In two lines at the beginning of Chapter 20 in Hannibal, Thomas Harris describes the effect of his story on any who plunge into his novel. Shocking, vulgar, and abrasively disgusting at times, Hannibal whips us along on a thrilling ride from start to finish that definitely gets our attention.

From the very first page, Hannibal sucks you into the suspense of a world where a famous cannibalistic monster is out on the loose, a world where one man’s single-minded and depraved need for revenge can drive an entire governmental investigation, and a world where one woman tries to uphold the law that she can no longer trust.

Hannibal is not, as the title leads us to believe, a biography of Dr. Hannibal Lecter himself. Harris does lead us deeper than ever before into the impossibly chaotic and frighteningly brilliant arena of Lecter’s psyche, and we are finally able to see why the good doctor has managed to develop his own obvious disorders, but the main theme of Hannibal centers more around the effects of Dr. Lecter on other characters.

Harris masterfully weaves the tale through the grotesquely violent aftermath of the bombs that drop when the subordinate characters encounter Dr. Lecter. The most gripping interactions occur between Lecter and Clarice Starling and Lecter and Mason Verger, an ex-patient of Lecter’s.

These interactions allow the reader to join the plot of the novel in an intricately dizzying dance of suspense. In the beginning of the story, Hannibal Lecter is free to roam the world as he pleases, Clarice Starling’s job security with the FBI is in serious jeopardy, and Mason Verger, kept alive by a multitude of machines, is compulsively searching the globe for Lecter, who convinced Verger to horribly disfigure himself many years ago.

The death waltz begins when Lecter contacts Starling after years of silence, taunting her and yet obviously upset by her recent fall from grace, proving that Lecter is alive, free, and able to be caught. The dance continues as both Mason Verger and the FBI machine gleefully roll toward their most famous quarry until the plot hits an unbelievable conclusion that spins the reader away, stunned and blinking in amazement.

Harris’ third and last tale of Hannibal the Cannibal is not for the faint of heart or stomach, however. Every scene is described in graphic detail, in a simple yet blunt writing style that smacks the reader to attention. Shockingly disgusting at times, Harris’ words pounce on the reader and drag them with such force into every scene that the reader cannot help but feel as though they are standing next to each character as the action happens, not merely observing, but actively participating in each event.

To term this novel “a page turner” would be an understatement. The plot, especially the last one hundred and fifty pages, snatches away the reader’s own reality and deposits him or her into the reality of a psychopath being chased by another psychopath, the government, and the governmental agent he finds “interesting.”

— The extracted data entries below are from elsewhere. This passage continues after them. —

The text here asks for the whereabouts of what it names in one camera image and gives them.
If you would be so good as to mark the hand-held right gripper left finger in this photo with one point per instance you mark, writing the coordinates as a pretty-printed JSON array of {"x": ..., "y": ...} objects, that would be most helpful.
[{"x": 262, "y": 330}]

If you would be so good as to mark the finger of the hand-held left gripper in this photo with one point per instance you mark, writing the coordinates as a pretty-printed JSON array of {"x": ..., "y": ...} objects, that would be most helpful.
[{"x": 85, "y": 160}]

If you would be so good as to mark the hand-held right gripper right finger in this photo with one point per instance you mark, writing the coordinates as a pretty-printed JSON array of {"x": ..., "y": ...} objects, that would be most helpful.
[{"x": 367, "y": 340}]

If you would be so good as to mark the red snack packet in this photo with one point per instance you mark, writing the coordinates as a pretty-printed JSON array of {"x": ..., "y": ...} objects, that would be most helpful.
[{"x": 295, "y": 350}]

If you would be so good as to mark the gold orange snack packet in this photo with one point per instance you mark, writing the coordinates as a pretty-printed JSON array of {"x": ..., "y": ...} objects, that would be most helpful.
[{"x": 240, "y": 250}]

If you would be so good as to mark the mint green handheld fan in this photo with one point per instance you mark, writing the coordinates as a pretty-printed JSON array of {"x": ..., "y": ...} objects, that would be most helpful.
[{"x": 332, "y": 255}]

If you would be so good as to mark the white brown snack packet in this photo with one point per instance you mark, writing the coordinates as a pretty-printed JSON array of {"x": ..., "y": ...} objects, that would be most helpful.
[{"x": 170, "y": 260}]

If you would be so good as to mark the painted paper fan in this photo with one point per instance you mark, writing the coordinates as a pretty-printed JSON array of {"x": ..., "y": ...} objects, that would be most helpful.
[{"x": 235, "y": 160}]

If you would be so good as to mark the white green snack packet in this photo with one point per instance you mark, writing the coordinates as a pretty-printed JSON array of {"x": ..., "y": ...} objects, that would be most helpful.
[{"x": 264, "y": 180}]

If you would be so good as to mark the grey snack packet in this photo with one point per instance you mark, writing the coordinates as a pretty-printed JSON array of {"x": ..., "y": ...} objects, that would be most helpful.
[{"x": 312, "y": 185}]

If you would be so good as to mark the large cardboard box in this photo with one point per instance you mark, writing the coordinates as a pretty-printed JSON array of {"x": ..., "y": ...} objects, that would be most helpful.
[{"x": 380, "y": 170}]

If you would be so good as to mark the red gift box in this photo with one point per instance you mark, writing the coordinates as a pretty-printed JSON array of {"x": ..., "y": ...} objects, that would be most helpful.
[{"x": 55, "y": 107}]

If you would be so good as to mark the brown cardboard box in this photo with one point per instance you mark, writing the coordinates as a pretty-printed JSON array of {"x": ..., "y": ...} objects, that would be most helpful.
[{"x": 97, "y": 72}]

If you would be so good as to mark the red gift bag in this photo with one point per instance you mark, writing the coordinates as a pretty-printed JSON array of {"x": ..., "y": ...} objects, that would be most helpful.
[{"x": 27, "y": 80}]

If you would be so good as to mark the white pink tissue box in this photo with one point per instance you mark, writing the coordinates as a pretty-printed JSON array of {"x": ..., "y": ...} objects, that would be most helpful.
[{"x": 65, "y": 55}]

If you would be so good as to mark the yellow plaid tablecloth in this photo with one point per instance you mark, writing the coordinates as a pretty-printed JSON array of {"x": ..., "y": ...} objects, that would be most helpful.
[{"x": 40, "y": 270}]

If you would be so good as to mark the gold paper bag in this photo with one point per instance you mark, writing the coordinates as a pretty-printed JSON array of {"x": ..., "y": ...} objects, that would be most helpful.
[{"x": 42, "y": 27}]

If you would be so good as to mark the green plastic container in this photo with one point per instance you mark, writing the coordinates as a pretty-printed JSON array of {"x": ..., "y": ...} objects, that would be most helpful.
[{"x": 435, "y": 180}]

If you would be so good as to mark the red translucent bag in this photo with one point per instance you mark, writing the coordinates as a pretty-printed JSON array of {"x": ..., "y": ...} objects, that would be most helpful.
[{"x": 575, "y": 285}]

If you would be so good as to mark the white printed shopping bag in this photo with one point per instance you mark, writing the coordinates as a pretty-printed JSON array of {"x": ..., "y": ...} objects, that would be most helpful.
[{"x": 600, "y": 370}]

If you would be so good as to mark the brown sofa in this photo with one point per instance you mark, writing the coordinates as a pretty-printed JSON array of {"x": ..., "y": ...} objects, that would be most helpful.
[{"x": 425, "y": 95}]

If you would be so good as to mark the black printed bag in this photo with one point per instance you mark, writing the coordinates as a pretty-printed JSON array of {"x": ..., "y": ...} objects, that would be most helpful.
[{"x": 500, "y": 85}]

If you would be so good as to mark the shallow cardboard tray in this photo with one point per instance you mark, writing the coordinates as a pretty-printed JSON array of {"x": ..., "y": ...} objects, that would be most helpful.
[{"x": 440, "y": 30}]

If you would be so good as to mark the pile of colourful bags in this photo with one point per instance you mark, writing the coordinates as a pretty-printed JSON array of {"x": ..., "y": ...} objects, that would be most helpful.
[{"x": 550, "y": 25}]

Here’s the verdict: the book is amazing. The story takes you on such a psychologically twisted and suspenseful roller coaster ride that you can’t put the book down to do such important and necessary things as your homework or the dishes. It’s also important to note that although the book is the conclusion to a trilogy, it can be read with no more than a basic knowledge of who Hannibal Lecter and Clarice Starling are, i.e. he’s a psycho with biting problems and she’s a hard-ass FBI agent.

One word of caution, though, the goriest scenes really are quite gory: there’s no lack of spurting blood, spattered blood, or bloody people in this book, something that many people might not whole-heartedly enjoy. Despite the bloodshed, the novel is fantastic, and is recommended to anyone in need of a good psychological scare.